WebWorld (5.2)
By rosaliekempthorne
- 511 reads
“He has a name,” Tristan was saying.
At the same time as I was saying, “What do you mean, me?”
“Nate, isn’t it?”
“It is.”
“We have a lot to talk about.”
I was on edge. My pulse was a caged, wild animal. “Go on,” I said with a sliver of a voice, an almost cat-like hiss. My distrust seemed to bearing fruit.
“Okay,” Seth said, “so we went looking for the army base on purpose. We figured there’d be some sort of organisation and protection there. I guess some of you were there at one point too, you know that all we found was decomposing bodies. Their faces were crusted with blood, like they’d bled from the inside. You’re right, it was nasty.
“But we also found some interesting files, showing what they’d done, the poison they’d used.

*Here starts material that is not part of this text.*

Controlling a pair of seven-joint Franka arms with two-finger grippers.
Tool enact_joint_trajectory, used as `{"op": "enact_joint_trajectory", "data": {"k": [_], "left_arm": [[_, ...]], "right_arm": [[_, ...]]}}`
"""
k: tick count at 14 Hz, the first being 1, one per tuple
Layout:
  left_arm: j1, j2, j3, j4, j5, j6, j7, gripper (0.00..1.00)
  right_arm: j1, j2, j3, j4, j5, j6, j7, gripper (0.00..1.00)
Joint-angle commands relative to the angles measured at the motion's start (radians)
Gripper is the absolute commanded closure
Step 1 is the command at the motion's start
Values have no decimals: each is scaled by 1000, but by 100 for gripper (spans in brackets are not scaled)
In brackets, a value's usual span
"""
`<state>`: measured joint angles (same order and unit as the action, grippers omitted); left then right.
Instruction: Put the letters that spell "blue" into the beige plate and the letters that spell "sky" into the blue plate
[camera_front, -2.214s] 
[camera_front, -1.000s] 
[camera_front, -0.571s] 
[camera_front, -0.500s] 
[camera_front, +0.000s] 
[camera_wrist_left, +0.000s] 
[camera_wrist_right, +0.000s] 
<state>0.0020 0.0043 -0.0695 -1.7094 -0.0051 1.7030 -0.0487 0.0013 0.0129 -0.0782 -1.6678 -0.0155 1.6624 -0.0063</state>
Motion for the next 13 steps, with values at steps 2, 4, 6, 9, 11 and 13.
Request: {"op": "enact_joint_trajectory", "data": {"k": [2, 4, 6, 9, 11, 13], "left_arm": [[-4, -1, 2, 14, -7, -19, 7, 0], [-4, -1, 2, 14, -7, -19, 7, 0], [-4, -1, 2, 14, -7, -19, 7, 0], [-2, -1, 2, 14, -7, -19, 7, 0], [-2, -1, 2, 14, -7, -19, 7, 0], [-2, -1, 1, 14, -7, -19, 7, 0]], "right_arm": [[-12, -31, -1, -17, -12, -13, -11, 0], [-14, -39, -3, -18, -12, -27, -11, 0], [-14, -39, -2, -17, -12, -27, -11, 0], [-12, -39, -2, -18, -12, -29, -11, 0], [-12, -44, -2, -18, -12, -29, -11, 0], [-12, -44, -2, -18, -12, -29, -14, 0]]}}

Results. Some of the last entries were impressive. And speculation. There was a theory that the gum was sentient, or that the creatures that lived in it had a kind of psychic ability. That they were reaching into people’s dreams, that sort of thing.”
I kept up what I hoped as a convincing poker face.
Seth was focused on me, so maybe he was aware. He continued, “but some people are more susceptible than others. And it’s the same people that develop a skin condition. You’ve had the dreams, haven’t you?”
“I’ve had some bad dreams.”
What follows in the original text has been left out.